(Data extract)
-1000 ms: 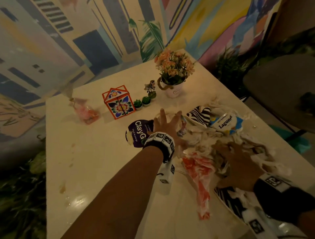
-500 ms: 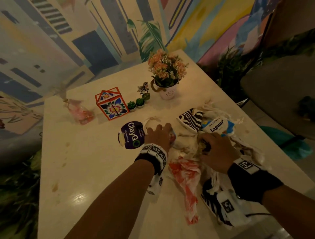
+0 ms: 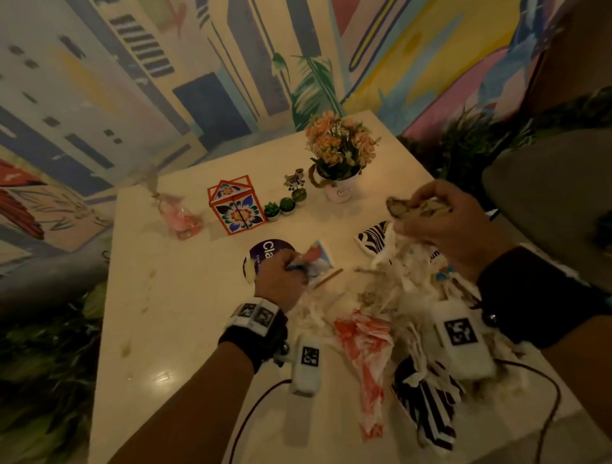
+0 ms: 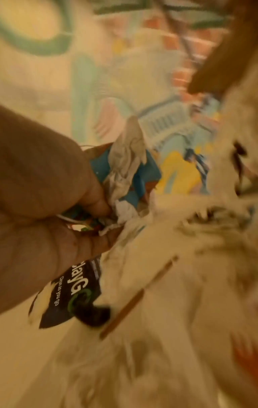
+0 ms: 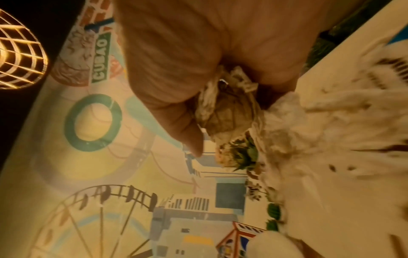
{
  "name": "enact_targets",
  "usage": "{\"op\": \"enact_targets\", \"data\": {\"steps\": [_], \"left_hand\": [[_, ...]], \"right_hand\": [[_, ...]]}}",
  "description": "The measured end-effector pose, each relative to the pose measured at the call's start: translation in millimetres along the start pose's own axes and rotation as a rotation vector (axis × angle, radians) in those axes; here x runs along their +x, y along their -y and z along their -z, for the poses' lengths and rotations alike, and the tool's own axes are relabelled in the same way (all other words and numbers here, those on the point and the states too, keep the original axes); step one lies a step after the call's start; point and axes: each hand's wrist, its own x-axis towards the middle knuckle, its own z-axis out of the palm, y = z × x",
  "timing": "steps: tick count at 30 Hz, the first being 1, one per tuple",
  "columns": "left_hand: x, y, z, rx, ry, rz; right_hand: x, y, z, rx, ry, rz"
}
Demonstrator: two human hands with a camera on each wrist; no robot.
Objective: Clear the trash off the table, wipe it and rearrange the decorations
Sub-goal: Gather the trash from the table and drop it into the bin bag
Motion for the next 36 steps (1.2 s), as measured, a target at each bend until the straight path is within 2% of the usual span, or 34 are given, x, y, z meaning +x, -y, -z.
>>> {"op": "enact_targets", "data": {"steps": [3,7,9,14,20,23,25,26,27,28,29,30,33,34,36], "left_hand": [[-16,-25,29,-0.557,-0.016,0.097],[-27,-38,63,-0.798,0.083,0.003],[-31,-39,73,-0.855,0.099,0.004],[-41,-34,101,-0.896,0.083,-0.074],[-53,-37,159,-0.987,0.143,-0.260],[-59,-26,197,-0.992,0.141,-0.222],[-64,-20,221,-0.965,0.193,-0.274],[-67,-10,233,-0.881,0.103,-0.354],[-71,-2,248,-0.850,0.038,-0.327],[-80,7,260,-0.858,-0.035,-0.206],[-89,15,272,-0.949,-0.107,-0.142],[-99,23,285,-0.900,-0.207,-0.168],[-121,59,329,-0.785,-0.221,-0.219],[-127,74,344,-0.725,-0.215,-0.201],[-130,110,373,-0.680,-0.292,-0.111]], "right_hand": [[-1,28,-2,0.148,0.031,0.050],[-4,50,-8,0.169,0.142,0.094],[-6,54,-13,0.148,0.183,0.109],[-15,61,-34,0.076,0.211,0.159],[-17,100,-60,0.219,0.280,0.180],[-20,110,-86,0.211,0.320,0.169],[-24,111,-100,0.185,0.322,0.156],[-26,111,-111,0.183,0.340,0.150],[-29,112,-122,0.189,0.365,0.150],[-33,112,-133,0.203,0.392,0.150],[-37,113,-146,0.213,0.414,0.146],[-42,113,-159,0.218,0.433,0.138],[-58,116,-206,0.236,0.487,0.125],[-65,116,-224,0.249,0.511,0.125],[-81,117,-263,0.275,0.554,0.123]]}}
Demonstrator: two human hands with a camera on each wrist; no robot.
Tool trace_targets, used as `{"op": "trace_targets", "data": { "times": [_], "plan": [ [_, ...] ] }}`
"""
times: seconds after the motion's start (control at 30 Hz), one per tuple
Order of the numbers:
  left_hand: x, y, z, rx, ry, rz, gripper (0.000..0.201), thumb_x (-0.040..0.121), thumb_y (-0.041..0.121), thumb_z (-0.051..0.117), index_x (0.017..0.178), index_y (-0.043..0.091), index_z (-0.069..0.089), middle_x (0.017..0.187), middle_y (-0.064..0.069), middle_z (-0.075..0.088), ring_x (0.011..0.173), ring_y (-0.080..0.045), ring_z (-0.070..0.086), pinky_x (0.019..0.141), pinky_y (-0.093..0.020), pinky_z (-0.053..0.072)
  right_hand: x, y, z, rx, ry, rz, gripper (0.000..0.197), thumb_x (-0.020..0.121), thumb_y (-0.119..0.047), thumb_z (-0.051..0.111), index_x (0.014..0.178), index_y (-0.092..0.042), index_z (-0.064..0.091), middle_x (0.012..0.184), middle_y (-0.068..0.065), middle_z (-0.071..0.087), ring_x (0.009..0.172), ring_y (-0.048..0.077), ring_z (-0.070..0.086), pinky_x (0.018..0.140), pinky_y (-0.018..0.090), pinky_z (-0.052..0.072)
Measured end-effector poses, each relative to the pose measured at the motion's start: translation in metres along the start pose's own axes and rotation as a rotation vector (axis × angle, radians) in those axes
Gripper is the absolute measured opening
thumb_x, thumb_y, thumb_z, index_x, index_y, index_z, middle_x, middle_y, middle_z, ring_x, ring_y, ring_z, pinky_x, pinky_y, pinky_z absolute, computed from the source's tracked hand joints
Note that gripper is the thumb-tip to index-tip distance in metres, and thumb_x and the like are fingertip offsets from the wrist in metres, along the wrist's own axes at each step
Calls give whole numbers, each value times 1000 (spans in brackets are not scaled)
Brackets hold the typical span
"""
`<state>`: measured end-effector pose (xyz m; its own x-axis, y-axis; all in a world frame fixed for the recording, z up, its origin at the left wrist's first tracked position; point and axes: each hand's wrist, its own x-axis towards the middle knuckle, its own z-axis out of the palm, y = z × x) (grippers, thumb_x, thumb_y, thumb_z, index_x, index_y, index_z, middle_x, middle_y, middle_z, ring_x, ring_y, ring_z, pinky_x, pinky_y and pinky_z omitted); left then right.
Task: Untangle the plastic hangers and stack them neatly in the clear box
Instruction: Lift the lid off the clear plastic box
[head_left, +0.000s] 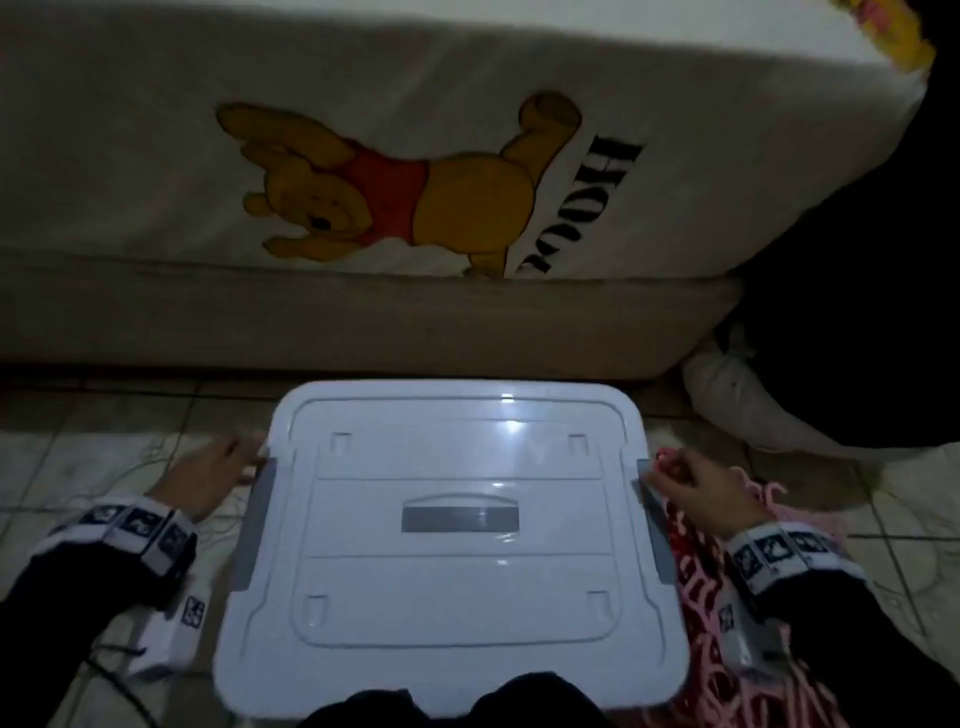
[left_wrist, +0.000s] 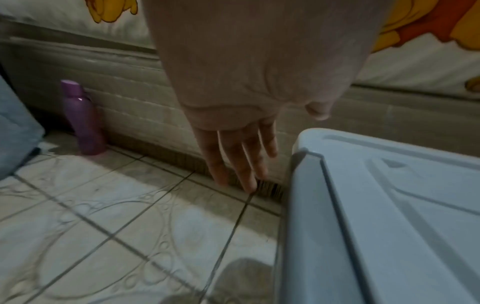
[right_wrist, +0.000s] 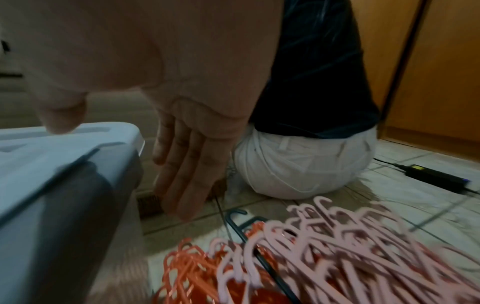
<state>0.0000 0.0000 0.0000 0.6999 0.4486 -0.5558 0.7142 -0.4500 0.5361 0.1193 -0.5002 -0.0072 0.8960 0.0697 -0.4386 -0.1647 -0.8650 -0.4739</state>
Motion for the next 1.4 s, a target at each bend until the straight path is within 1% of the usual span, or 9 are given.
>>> {"op": "trace_targets", "data": {
  "times": [0.3,0.43,0.67,0.77,0.83,0.9,1.03,1.23,1.4],
  "plan": [
    [45,-2,8,65,59,128,45,96,46,42,97,6,62,92,-19,64,80,-30,58,66,-31,42,40,-11,10,15,32,-55,38,86,-51,57,69,-17,54,64,0,56,68,19,55,62,29,39],
    [39,-3,7,117,50,115,42,93,45,50,92,6,65,91,-18,66,82,-32,61,67,-33,46,33,-22,8,-124,28,-29,35,87,-48,59,75,-15,55,75,3,59,76,21,57,66,27,39],
    [-21,-6,16,191,91,73,41,93,41,53,108,4,61,100,-18,64,90,-31,64,77,-37,52,-13,-23,7,-229,-50,93,39,89,-45,58,79,-8,54,84,11,56,82,24,55,67,28,40],
    [-48,-11,17,216,57,39,37,95,34,52,112,2,59,108,-18,63,88,-29,64,61,-29,48,-33,-17,13,-335,-68,133,42,90,-49,54,93,-7,56,95,13,58,90,25,56,77,30,42],
    [-61,-16,22,234,29,29,35,95,29,52,115,1,57,115,-20,61,94,-32,63,56,-26,42,-46,-17,20,-385,-34,112,42,93,-48,50,82,-9,57,87,10,60,89,24,57,73,28,42],
    [-70,-19,27,245,32,31,36,95,28,53,120,1,54,119,-20,59,101,-33,62,57,-25,40,-54,-15,29,-422,-2,100,42,97,-45,42,77,-10,53,86,8,58,94,24,56,66,26,37],
    [-72,-20,35,396,142,84,38,96,29,51,123,2,54,122,-18,59,107,-30,58,72,-26,37,-58,-9,43,-353,69,72,46,102,-36,31,118,0,55,122,20,57,111,31,55,88,31,41],
    [-53,-25,46,469,249,164,46,103,33,25,113,2,57,113,-25,62,101,-35,60,76,-31,39,-57,-4,61,-333,201,-11,40,103,-26,25,118,0,51,120,24,56,108,36,56,85,35,44],
    [-41,-41,59,474,369,216,32,100,16,31,120,0,51,102,-22,65,92,-39,63,77,-43,49,-55,1,71,-391,262,-77,29,100,-12,27,116,1,47,117,24,53,107,38,56,85,39,47]
  ]
}}
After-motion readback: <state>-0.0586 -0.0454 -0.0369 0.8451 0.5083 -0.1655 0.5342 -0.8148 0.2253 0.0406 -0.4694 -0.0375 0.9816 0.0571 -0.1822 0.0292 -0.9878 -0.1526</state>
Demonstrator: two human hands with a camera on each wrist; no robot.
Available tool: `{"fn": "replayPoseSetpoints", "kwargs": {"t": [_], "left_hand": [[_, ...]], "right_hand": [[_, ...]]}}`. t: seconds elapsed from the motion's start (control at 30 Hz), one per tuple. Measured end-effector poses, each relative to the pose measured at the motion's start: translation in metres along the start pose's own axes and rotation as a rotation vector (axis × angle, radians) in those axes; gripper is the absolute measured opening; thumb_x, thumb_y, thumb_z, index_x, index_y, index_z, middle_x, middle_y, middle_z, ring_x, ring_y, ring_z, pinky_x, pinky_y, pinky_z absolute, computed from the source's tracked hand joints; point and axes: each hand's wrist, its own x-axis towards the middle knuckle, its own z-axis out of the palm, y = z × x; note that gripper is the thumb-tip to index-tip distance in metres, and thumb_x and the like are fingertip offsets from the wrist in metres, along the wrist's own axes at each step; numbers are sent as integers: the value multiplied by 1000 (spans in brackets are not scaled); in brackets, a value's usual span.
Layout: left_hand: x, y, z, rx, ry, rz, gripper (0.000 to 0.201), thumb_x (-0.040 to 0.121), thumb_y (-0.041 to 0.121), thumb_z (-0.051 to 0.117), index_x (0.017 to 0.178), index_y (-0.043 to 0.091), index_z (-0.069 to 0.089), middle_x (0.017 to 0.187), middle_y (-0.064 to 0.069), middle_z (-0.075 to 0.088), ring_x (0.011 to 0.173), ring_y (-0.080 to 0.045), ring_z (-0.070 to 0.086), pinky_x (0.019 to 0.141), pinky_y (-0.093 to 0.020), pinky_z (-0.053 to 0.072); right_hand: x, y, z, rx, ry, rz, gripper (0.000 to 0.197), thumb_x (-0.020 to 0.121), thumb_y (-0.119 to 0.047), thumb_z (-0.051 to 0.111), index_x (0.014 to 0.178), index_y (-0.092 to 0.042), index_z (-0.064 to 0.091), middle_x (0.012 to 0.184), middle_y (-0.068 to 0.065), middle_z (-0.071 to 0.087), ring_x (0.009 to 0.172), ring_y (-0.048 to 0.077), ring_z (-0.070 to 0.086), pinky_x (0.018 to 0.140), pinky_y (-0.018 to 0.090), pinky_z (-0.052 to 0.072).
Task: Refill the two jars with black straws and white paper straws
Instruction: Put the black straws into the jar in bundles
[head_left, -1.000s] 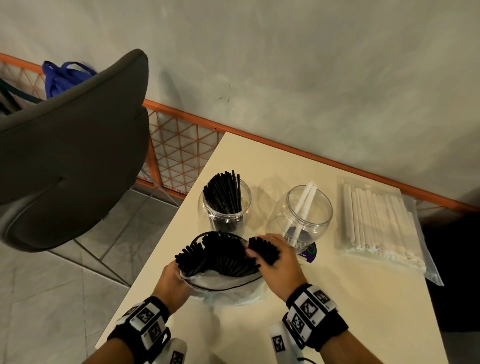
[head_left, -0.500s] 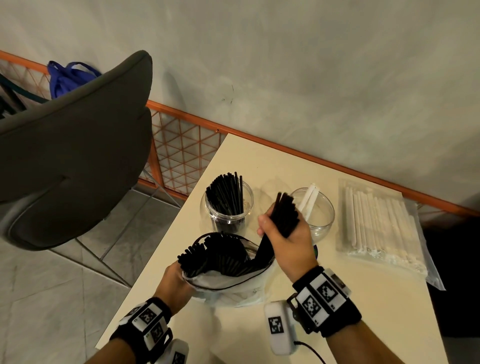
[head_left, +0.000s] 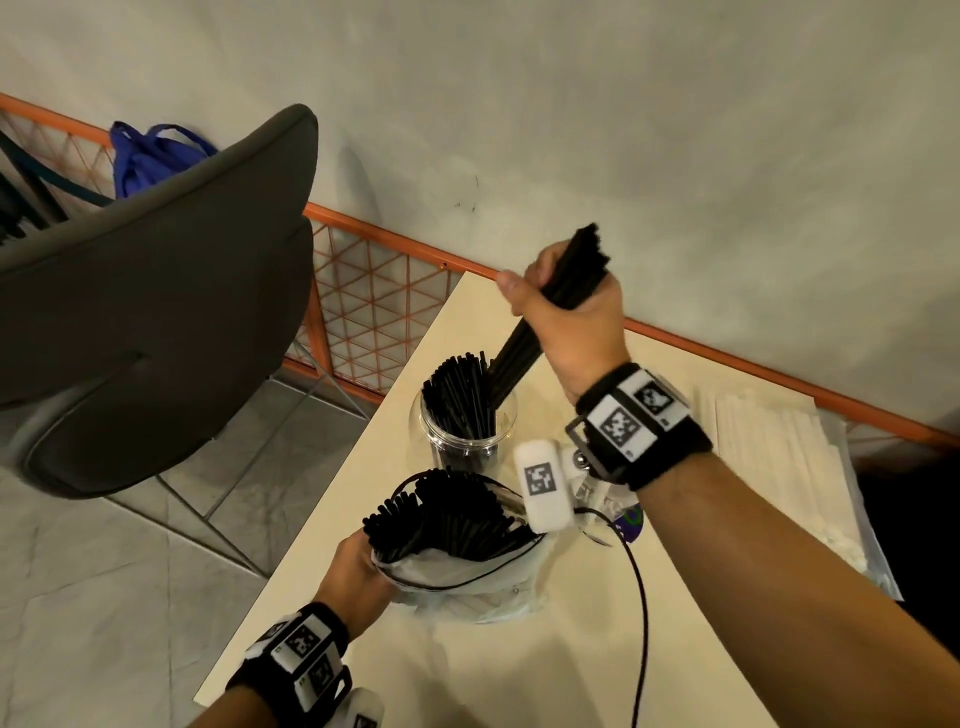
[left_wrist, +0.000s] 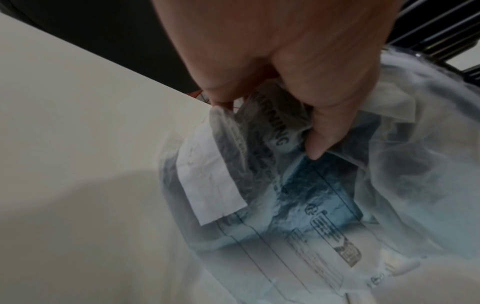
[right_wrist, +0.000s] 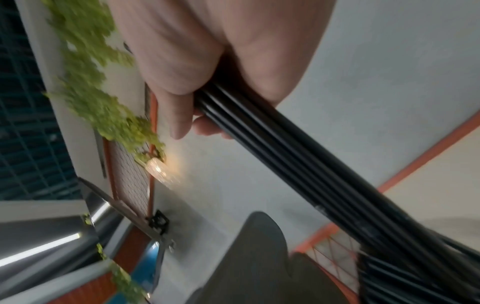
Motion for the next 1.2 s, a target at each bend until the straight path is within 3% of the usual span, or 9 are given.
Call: {"fn": "replayPoseSetpoints", "kwargs": {"t": [0.17, 0.3, 0.43, 0.6, 0.73, 0.87, 0.97, 1.1, 1.2], "left_hand": [[1, -6, -2, 8, 24, -10, 39, 81, -13, 56, 85, 25, 65, 78, 33, 68, 77, 14, 62, 65, -5, 47], [2, -6, -2, -8, 21, -22, 41, 80, -15, 56, 84, 25, 66, 79, 32, 69, 77, 13, 63, 66, -6, 47], [1, -6, -2, -47, 15, -41, 43, 80, -15, 58, 86, 27, 64, 82, 32, 69, 80, 13, 63, 68, -5, 47], [1, -8, -2, -134, 18, -83, 35, 69, -1, 63, 79, 32, 70, 80, 12, 75, 79, -2, 68, 66, -15, 52], [0, -10, -3, -206, 10, -106, 35, 64, 9, 61, 79, 38, 74, 89, 9, 75, 86, -8, 69, 80, -29, 56], [0, -9, -3, -244, -5, -128, 27, 58, 17, 67, 81, 29, 74, 88, 5, 76, 86, -14, 70, 79, -41, 56], [1, -11, -3, -285, 8, -141, 33, 51, 29, 67, 81, 41, 74, 90, 6, 75, 91, -19, 68, 82, -38, 55], [0, -8, -3, -170, -15, -69, 35, 59, 26, 64, 78, 56, 68, 88, 22, 72, 82, 1, 68, 68, -15, 53], [0, -8, -4, -173, -6, -84, 30, 54, 36, 64, 78, 54, 68, 88, 20, 73, 83, -1, 68, 71, -18, 54]], "right_hand": [[-2, 56, 16, -305, -189, 239, 26, 73, -19, 85, 85, -17, 62, 81, -6, 65, 80, 12, 64, 86, 34, 55], [1, 75, 15, -606, -378, 170, 50, 77, -28, 82, 121, -20, 59, 120, -7, 62, 112, 6, 56, 95, 19, 40], [1, 82, 19, -728, -518, 97, 58, 90, -34, 67, 141, -19, 44, 141, -2, 51, 126, 17, 52, 106, 31, 41], [5, 81, 17, -745, -537, -79, 52, 97, -29, 57, 145, -21, 39, 148, -1, 47, 135, 17, 45, 111, 46, 37], [16, 84, 17, -833, -601, -239, 45, 99, -33, 49, 144, -25, 44, 147, -6, 49, 136, 12, 44, 109, 46, 37], [13, 94, 13, -1039, -759, -289, 35, 102, -35, 42, 133, -29, 58, 135, -6, 62, 138, 16, 43, 110, 37, 28], [8, 98, 6, -1141, -777, -291, 32, 102, -37, 43, 121, -28, 68, 119, -4, 70, 124, 19, 54, 105, 33, 28], [9, 93, 3, -987, -702, -262, 38, 102, -35, 45, 136, -20, 55, 145, -4, 51, 136, 12, 43, 105, 32, 29], [13, 94, 3, -1004, -647, -181, 50, 103, -38, 42, 148, -17, 38, 155, 0, 38, 142, 14, 34, 110, 33, 26]]}}
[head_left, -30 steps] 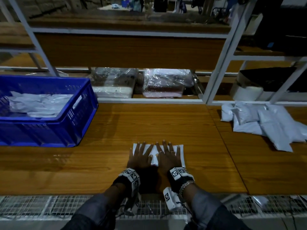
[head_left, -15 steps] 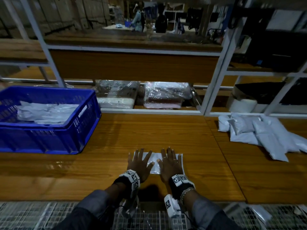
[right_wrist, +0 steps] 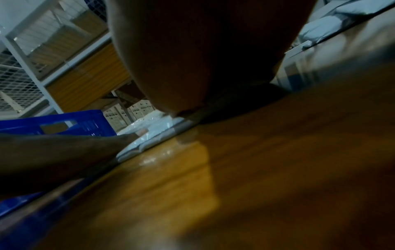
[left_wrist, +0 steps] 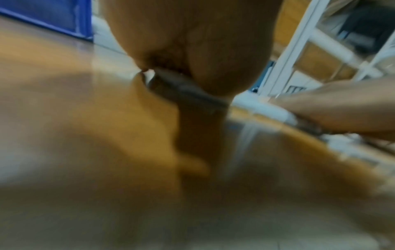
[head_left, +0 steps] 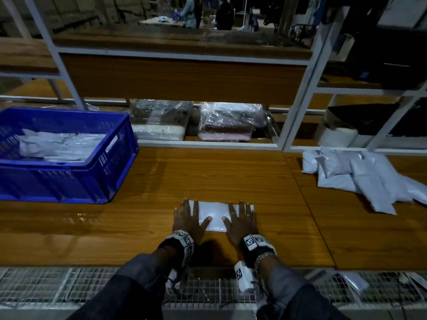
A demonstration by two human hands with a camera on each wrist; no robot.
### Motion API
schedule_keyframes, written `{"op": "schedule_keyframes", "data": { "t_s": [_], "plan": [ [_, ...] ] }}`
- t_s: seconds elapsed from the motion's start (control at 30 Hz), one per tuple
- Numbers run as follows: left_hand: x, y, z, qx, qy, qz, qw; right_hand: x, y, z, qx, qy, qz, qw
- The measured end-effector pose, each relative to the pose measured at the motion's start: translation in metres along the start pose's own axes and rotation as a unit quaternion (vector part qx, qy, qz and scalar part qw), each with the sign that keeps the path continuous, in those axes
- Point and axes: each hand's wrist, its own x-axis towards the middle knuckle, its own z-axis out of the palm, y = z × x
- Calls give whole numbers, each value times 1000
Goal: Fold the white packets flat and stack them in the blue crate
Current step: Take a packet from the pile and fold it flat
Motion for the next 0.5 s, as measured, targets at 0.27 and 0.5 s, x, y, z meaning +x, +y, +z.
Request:
{"op": "schedule_keyframes", "data": {
  "t_s": [0.27, 0.5],
  "plan": [
    [-4, 12, 13, 8, 20, 155, 988, -25, -10, 7, -12, 66, -47, 997],
    [-6, 10, 24, -4, 58, 186, 981, -16, -10, 20, -26, 67, -43, 997]
  ]
}}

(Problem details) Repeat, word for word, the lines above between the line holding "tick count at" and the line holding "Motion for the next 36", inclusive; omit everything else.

(Response to the task)
  "timing": "steps: tick count at 30 Hz, the first being 1, one per tuple",
  "columns": "left_hand: x, y, z, rx, ry, rz; right_hand: x, y, z, rx, ry, rz"
}
Demonstrator: two human hands with a camera on each wrist; no robot.
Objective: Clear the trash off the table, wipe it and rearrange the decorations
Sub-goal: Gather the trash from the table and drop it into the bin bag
Motion for the next 36 steps (1.2 s), as measured, a target at each bend until the straight path is within 2% of the usual span, or 34 are given, x, y, z meaning +x, -y, -z.

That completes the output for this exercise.